Amir Mullagaliev

Posted on Jan 21 • Edited on Jan 22

SPO600: First Lab

#portability #optimization #6502 #assembly

Introduction

This blog post dedicated to the very first lab in the SPO600 course. It includes solutions for all of the tasks, screenshots, and the thoughts that I have regarding whole process.

Throughout week number two we were learning basics of 6502 CPU, and 6502 Assembly. It is interesting and invaluable experience. Moreover, couple of years ago I wanted to learn assembly language, for the reason, that I'd been learning C++ where you have to manually allocate dynamic memory.

6502 CPU is an 8 bit microprocessor that has an address bus with width of 16 bit. Therefore, 16-bit address comprised with two 8-bit bytes.

Lab Description

Since we don't have a physical 6502 CPU chip, we work using an online emulator. I ain't going to dive very deep into 6502's theory because I still don't feel very comfortable with it, and I don't want to mislead people that are reading it.

For the first lab we have initial code that we have to analyze and manipulate in different ways. This is how it looks:

        lda #$00    
        sta $40     
        lda #$02    
        sta $41     
        lda #$07    
        ldy #$00    
 loop:  sta ($40),y 
        iny     
        bne loop    
        inc $41     
        ldx $41     
        cpx #$06    
        bne loop

At first it looks horrifying. However, when you know how everything works, you will find out that is pretty logical sequence of instructions.

This code fills the bitmap with yellow colour on every page. Where every page is 256 bytes. Here's the output:

As you can see, it filled the bitmap entirely (all 4 pages).

First Task

Calculate how long it takes for the code to execute, assuming a 1 MHz clock speed.

One of the sources provided by professor in the lab is documentation that helps to understand how many cycles and memory usage of each instruction.

I have created the spreadsheet that helped me to count, as professor presented us during the lab session.

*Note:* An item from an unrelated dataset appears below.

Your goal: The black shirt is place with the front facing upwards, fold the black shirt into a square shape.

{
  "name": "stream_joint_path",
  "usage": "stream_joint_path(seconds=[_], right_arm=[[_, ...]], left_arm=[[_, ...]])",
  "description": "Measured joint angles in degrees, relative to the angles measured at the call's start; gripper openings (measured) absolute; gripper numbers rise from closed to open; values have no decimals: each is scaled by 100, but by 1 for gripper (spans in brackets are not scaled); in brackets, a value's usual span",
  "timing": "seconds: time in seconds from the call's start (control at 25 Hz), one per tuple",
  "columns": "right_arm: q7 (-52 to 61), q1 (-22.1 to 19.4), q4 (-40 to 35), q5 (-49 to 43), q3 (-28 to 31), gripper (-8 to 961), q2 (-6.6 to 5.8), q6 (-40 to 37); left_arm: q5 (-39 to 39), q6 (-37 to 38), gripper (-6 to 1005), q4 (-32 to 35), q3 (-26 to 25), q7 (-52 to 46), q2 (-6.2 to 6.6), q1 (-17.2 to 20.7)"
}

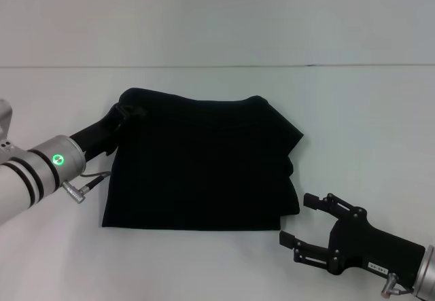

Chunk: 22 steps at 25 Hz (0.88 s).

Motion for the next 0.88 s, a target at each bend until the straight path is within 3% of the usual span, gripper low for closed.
stream_joint_path(seconds=[0.32,0.44,0.6,0.8,0.88], right_arm=[[-14,15,14,0,63,927,5,3],[-27,13,27,0,131,927,3,-8],[-44,-16,41,-1,379,927,7,-68],[-56,21,45,3,704,926,23,-229],[-57,55,44,7,773,926,22,-283]], left_arm=[[-227,197,142,129,-31,675,-1,158],[-226,266,328,216,-32,769,83,311],[-222,674,490,590,-35,1203,241,681],[-159,2111,711,1109,26,2823,507,1110],[-153,2724,804,1195,31,3559,541,1265]])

I broke down the code in the first column, number of cycles in the second, and the number of iterations in the third. Obviously, you will ask what alt-cycles and alt-count mean. These are alternative number of cycles and iterations.

Why alternative?

As per documentation we can see that some of instructions under certain conditions are adding number of cycles for an instruction.

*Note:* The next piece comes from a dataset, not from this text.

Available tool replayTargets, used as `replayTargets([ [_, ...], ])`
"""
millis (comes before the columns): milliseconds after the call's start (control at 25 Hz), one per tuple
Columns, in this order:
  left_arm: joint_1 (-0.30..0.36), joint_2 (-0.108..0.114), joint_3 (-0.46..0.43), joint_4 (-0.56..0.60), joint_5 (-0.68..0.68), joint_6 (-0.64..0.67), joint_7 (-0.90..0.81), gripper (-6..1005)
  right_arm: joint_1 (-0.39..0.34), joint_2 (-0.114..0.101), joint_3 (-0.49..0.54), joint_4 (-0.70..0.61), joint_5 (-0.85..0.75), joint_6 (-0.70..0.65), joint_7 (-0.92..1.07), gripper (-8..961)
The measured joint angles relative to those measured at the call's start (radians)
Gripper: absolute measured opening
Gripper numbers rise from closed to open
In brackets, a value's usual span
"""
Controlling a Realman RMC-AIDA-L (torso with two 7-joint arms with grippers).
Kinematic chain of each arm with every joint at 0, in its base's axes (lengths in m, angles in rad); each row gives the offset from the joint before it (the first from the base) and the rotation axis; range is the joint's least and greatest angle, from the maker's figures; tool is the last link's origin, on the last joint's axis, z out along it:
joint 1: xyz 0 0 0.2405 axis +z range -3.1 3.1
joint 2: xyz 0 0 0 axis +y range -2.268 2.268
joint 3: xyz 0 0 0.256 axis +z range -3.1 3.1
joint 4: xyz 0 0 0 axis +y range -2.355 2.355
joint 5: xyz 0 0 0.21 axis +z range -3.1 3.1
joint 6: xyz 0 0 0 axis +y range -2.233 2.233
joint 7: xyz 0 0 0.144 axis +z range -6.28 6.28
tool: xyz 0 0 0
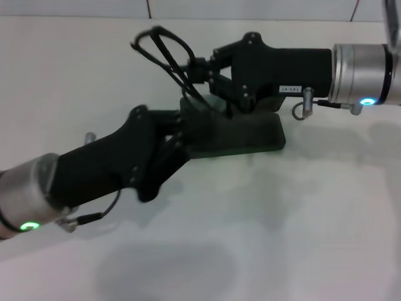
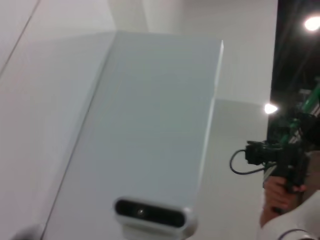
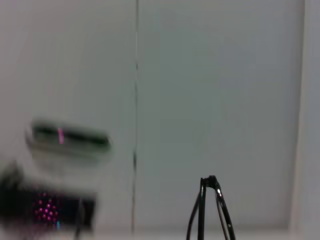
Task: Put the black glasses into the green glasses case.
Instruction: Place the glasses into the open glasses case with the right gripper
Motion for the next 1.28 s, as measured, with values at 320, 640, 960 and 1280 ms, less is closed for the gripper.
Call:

In the provided code BNE is the only instruction that has this unique ability.

It is screenshot from the documentation for BNE instruction. If you take a closer look the number of cycles is 2 + t + p, where p added if page is crossed, and t if branch is taken. It is tricky part, but since we know the size of each page, and it the bitmap four of these pages, we can calculate everything.

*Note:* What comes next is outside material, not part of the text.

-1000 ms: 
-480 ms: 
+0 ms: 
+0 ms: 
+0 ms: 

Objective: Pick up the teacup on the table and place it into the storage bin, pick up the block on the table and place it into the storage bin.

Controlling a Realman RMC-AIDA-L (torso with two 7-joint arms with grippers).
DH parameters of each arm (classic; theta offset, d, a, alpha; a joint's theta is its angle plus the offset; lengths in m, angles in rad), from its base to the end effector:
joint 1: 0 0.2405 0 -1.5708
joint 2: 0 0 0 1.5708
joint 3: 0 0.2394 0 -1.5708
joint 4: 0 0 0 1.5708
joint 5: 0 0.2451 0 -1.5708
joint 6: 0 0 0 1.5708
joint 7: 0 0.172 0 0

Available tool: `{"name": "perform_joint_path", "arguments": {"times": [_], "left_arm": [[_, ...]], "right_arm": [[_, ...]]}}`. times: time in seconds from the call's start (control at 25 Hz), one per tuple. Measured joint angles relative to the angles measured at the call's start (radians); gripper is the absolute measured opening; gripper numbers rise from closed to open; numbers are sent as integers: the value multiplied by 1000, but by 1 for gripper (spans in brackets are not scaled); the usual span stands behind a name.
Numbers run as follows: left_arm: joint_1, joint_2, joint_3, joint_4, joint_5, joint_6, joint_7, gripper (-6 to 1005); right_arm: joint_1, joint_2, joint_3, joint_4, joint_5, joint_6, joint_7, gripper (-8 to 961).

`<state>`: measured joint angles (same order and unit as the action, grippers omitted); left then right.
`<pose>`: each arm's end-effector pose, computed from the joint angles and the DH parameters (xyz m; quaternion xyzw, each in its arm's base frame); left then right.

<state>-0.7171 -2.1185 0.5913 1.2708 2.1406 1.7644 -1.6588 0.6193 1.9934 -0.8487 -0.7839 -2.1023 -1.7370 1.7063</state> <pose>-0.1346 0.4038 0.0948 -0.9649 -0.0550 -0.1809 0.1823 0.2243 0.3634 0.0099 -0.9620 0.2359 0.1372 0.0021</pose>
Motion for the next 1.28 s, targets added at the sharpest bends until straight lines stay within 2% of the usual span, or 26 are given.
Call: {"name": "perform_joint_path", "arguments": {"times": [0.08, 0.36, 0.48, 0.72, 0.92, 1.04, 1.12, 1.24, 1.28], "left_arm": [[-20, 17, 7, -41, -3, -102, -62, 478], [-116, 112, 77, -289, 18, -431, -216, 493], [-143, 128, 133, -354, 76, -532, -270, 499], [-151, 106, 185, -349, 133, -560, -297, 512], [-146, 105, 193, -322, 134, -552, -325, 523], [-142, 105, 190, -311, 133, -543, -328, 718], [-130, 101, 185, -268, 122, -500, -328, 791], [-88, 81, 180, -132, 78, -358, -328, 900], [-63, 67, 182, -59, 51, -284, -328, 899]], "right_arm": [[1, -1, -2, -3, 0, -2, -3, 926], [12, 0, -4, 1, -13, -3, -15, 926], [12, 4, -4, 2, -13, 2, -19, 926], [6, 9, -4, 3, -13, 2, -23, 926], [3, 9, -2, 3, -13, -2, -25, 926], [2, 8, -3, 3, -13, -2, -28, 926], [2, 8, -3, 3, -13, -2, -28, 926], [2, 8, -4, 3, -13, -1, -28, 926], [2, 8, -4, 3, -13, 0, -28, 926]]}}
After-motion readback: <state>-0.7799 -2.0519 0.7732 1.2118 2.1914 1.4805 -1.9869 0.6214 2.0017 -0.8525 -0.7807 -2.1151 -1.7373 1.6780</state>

To calculate time, we need to understand that clock speed is 1MHz (million cycles per second). Therefore, one cycle takes 0.000001s, therefore, 11326 cycles takes 11326 * 0.000001s which results in 0.011326s or 11.326mS or 11326uS.

Second Task

Calculate the total memory usage for the program code plus any pointers or variables.

This task wasn't hard, I included my calculations to the spreadsheet. However, it wasn't necessary because this emulator provides the number of bytes to the console:

Third Task

Find one or more ways to decrease the time taken to fill the screen with a solid colour. Calculate the execution time of the fastest version of this program that you can create. Challenge: the fastest version is nearly twice as fast as the original version shown above!

It is really challenging part, especially with the language that you barely know. As per professor's words, the best solution in terms of performance is the most stupid one, so I started digging.

First of all, I looked at documentation of STA instruction because it has different parameters that we can pass, and it affects the number of cycles that instruction takes.

Unfortunately, it didn't help at all, and I realized that it wouldn't even help to cut-off half of the cycles. However, It pushed me to find other way, and I realized that each page can iterate independently, the only thing that changes is the Y that iterates.

Here's the code that I came up with:

; load accumulator with yellow color
lda #$07
; set y to 00
ldy #$00
loop:
; store y, in each page on each position
; within the pages
sta $0200, y
sta $0300, y
sta $0400, y
sta $0500, y
; increment y
iny
; loops until y isn't 0
bne loop

Hopefully, all the comments clear and explain the principles of code. This solution cuts almost half of the operations:

Using the same technique, this spreadsheet shows that the number of cycles now is 6403. 11324 / 6403 ≈ 1.8. Therefore, this code 1.8 times faster, than initial version. I think that my solution perfectly fits requirements!

Forth Task

Change the code to fill the display with light blue instead of yellow.

For this task we will need a table of colour codes:

This task is simple as changing just one line of code, in my case it is first line, where we load accumulator with 7 or lda #$07, and change it to lda #$e. Code:

; load accumulator with yellow color
lda #$e
; set y to 00
ldy #$00
loop:
; store y, in each page on each position
; within the pages
sta $0200, y
sta $0300, y
sta $0400, y
sta $0500, y
; increment y
iny
; loops until y isn't 0
bne loop

Bitmap Display:

Fifth Task

Change the code to fill the display with a different colour on each page (each “page” will be one-quarter of the bitmapped display).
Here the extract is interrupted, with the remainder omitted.